- _What you are asked to do_: When you reach the line with "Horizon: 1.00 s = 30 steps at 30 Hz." in the listing below, transcribe it and each line after it up to and including the line with "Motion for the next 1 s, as", exactly and with nothing else.

- _Exercise materials_:
*** Block opens ***

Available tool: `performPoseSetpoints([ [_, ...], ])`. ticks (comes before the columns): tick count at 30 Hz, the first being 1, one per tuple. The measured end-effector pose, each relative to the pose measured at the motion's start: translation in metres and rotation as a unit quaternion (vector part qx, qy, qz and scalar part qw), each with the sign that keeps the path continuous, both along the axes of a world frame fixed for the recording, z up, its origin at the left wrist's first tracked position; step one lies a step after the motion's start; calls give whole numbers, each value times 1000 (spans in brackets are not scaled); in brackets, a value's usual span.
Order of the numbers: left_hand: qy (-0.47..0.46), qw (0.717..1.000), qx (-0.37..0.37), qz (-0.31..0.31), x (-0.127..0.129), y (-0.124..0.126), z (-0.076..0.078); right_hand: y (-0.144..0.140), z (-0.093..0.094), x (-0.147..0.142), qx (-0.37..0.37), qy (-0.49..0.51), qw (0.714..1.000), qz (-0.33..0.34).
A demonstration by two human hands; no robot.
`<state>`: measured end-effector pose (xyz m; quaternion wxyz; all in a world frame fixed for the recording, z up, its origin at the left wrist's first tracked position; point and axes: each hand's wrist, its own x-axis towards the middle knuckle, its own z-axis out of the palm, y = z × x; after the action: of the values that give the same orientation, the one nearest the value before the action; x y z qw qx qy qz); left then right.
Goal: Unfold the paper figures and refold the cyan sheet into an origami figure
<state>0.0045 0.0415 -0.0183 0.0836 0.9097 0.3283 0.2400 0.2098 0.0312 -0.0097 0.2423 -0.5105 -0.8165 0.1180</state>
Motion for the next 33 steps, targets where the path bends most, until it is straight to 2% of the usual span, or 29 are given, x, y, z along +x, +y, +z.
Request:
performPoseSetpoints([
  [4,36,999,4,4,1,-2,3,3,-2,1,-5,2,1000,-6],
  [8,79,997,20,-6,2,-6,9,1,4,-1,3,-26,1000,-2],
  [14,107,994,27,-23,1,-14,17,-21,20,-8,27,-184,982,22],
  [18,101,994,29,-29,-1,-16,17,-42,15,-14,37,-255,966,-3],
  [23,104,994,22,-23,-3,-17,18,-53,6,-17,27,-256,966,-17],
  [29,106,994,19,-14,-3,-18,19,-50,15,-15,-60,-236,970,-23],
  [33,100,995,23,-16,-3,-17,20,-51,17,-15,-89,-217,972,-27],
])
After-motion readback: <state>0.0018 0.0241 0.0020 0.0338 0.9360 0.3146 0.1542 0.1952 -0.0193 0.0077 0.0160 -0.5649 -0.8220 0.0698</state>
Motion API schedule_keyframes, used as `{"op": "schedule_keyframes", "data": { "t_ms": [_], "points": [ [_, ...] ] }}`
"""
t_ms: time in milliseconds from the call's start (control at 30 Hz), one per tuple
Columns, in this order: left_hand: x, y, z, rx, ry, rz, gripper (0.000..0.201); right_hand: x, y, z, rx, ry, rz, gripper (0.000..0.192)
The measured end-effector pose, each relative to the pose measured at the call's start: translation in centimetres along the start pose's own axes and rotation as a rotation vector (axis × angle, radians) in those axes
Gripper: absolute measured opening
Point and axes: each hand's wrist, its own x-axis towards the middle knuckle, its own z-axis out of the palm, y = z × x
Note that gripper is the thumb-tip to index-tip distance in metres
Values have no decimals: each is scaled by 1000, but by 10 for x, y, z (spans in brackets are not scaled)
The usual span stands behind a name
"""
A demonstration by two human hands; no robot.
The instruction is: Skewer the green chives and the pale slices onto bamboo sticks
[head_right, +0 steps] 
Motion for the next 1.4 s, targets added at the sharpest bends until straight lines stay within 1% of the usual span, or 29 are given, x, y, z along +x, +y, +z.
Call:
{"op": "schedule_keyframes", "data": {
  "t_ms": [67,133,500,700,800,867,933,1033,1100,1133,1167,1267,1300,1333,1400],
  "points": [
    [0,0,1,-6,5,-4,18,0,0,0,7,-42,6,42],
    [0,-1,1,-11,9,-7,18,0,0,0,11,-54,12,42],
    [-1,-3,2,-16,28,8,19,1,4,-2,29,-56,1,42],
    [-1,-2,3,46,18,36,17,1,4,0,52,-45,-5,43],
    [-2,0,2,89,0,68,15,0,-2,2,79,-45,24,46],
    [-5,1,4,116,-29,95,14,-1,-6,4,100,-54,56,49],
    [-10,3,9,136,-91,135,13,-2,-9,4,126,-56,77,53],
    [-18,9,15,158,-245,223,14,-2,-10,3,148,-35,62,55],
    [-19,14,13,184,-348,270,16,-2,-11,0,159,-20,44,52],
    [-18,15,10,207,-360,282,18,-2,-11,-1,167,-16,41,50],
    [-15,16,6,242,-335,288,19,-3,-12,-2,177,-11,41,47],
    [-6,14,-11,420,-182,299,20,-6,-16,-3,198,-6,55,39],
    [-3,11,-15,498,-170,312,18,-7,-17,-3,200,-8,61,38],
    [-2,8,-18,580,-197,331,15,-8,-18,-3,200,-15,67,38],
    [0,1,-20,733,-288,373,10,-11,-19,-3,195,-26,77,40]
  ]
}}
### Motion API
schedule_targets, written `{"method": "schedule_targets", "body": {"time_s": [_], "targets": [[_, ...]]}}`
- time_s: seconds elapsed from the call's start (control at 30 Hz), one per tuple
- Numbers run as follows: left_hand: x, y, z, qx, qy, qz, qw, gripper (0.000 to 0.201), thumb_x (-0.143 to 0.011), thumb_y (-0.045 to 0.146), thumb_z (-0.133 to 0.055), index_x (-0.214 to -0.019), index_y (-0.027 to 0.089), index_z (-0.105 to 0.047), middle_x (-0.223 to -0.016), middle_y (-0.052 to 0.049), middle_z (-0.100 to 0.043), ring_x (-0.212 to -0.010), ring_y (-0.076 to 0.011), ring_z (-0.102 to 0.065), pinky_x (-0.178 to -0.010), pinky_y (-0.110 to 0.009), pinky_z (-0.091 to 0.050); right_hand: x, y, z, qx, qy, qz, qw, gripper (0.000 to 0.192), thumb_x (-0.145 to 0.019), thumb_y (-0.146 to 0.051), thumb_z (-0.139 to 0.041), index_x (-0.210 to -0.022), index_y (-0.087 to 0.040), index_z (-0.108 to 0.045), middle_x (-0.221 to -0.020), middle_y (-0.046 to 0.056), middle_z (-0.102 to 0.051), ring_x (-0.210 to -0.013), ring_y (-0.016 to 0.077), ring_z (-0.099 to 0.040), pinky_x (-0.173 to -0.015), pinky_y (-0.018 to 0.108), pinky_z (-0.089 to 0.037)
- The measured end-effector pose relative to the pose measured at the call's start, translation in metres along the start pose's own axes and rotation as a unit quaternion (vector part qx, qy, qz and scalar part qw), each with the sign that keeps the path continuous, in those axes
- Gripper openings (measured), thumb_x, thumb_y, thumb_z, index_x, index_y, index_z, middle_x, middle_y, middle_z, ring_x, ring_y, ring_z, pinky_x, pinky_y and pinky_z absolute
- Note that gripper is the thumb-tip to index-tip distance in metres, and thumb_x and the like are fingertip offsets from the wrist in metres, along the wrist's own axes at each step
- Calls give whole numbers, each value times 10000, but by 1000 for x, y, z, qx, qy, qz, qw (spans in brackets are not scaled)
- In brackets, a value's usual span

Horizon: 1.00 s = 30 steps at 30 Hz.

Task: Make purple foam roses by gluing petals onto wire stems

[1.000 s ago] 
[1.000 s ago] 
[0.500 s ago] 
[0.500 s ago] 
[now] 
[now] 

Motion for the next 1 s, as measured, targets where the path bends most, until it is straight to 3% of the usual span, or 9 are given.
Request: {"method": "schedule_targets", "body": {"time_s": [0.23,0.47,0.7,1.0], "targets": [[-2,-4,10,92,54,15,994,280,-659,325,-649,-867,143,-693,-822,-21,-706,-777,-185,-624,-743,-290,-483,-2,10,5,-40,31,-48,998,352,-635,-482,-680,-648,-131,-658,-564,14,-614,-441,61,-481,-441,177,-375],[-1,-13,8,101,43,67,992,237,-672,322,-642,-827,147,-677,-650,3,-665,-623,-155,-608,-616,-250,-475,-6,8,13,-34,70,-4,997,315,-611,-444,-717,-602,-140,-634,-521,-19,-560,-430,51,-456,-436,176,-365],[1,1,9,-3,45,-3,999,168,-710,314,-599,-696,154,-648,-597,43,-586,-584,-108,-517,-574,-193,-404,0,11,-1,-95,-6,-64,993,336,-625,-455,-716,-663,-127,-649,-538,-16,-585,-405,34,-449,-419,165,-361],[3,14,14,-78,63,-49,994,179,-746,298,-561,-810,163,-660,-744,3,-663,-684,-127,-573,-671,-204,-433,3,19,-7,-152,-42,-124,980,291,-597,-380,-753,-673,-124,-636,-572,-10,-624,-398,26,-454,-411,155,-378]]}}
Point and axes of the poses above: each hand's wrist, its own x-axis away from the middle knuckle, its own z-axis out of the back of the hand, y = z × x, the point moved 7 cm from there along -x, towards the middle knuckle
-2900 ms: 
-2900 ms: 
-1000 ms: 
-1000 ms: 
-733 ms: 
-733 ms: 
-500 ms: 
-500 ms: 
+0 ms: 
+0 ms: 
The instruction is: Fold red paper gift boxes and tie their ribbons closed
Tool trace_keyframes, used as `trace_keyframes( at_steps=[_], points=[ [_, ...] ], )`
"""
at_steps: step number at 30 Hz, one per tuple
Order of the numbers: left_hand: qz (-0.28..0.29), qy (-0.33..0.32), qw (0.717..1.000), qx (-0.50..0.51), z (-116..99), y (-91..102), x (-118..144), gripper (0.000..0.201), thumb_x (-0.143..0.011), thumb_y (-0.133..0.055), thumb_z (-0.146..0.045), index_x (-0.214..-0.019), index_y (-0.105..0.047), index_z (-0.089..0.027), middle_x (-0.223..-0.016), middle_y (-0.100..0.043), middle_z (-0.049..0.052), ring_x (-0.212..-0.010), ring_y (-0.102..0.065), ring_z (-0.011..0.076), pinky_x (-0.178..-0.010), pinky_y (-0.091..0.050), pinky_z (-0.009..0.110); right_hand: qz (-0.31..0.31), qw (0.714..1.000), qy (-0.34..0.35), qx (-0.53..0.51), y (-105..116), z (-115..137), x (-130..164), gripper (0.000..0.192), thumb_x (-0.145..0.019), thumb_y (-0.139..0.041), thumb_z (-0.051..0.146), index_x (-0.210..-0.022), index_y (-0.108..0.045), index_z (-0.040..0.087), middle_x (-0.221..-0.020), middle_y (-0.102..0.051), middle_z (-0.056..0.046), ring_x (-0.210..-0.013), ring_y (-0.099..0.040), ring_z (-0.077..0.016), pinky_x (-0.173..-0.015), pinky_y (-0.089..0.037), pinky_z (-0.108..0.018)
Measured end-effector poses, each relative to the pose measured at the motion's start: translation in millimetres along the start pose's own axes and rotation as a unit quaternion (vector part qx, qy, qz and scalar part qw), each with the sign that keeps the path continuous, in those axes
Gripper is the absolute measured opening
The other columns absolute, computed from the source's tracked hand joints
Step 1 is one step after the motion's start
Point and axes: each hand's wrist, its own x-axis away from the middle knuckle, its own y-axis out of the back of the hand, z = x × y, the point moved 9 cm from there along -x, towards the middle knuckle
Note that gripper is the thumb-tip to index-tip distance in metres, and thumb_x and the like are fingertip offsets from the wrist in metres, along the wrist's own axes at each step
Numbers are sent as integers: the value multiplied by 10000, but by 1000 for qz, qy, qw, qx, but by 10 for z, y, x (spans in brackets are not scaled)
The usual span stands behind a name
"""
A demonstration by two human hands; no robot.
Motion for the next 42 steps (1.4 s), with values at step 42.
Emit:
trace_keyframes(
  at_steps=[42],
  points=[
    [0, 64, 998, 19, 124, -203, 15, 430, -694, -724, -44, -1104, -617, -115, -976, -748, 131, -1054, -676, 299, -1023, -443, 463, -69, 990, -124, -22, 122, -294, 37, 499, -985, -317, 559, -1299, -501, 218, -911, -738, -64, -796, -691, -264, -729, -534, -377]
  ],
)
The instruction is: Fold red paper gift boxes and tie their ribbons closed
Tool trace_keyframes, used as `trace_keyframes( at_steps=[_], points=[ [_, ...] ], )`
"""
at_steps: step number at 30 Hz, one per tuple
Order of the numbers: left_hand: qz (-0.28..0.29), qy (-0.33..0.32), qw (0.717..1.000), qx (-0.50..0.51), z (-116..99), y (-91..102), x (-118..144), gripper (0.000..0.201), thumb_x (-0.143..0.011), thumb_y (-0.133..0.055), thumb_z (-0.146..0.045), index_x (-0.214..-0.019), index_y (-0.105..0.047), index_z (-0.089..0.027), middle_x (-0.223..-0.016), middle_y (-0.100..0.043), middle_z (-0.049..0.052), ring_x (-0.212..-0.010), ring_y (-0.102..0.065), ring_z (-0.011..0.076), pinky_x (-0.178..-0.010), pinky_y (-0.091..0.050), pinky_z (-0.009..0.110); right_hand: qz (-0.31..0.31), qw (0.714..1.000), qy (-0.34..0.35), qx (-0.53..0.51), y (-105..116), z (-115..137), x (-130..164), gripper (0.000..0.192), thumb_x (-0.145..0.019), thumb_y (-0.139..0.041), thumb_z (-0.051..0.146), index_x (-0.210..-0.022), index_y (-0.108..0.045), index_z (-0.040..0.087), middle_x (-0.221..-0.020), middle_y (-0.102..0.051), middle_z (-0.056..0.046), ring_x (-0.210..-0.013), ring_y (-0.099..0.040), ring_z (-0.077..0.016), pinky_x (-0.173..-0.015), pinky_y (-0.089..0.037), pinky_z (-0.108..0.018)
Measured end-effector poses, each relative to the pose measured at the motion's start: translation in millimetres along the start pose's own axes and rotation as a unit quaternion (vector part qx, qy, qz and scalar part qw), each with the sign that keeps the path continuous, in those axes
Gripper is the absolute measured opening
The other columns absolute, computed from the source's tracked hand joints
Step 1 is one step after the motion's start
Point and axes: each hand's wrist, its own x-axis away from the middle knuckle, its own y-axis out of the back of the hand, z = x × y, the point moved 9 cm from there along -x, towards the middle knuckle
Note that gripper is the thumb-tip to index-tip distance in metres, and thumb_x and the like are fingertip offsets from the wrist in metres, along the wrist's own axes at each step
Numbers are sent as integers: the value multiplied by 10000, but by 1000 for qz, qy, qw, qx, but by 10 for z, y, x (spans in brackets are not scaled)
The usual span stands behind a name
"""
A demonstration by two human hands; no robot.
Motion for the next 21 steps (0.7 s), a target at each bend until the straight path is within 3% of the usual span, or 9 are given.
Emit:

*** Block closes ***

- _Task result_:
Horizon: 1.00 s = 30 steps at 30 Hz.

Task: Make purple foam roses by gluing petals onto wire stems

[1.000 s ago] 
[1.000 s ago] 
[0.500 s ago] 
[0.500 s ago] 
[now] 
[now] 

Motion for the next 1 s, as measured, targets where the path bends most, until it is straight to 3% of the usual span, or 9 are given.

There's nothing more to this exercise.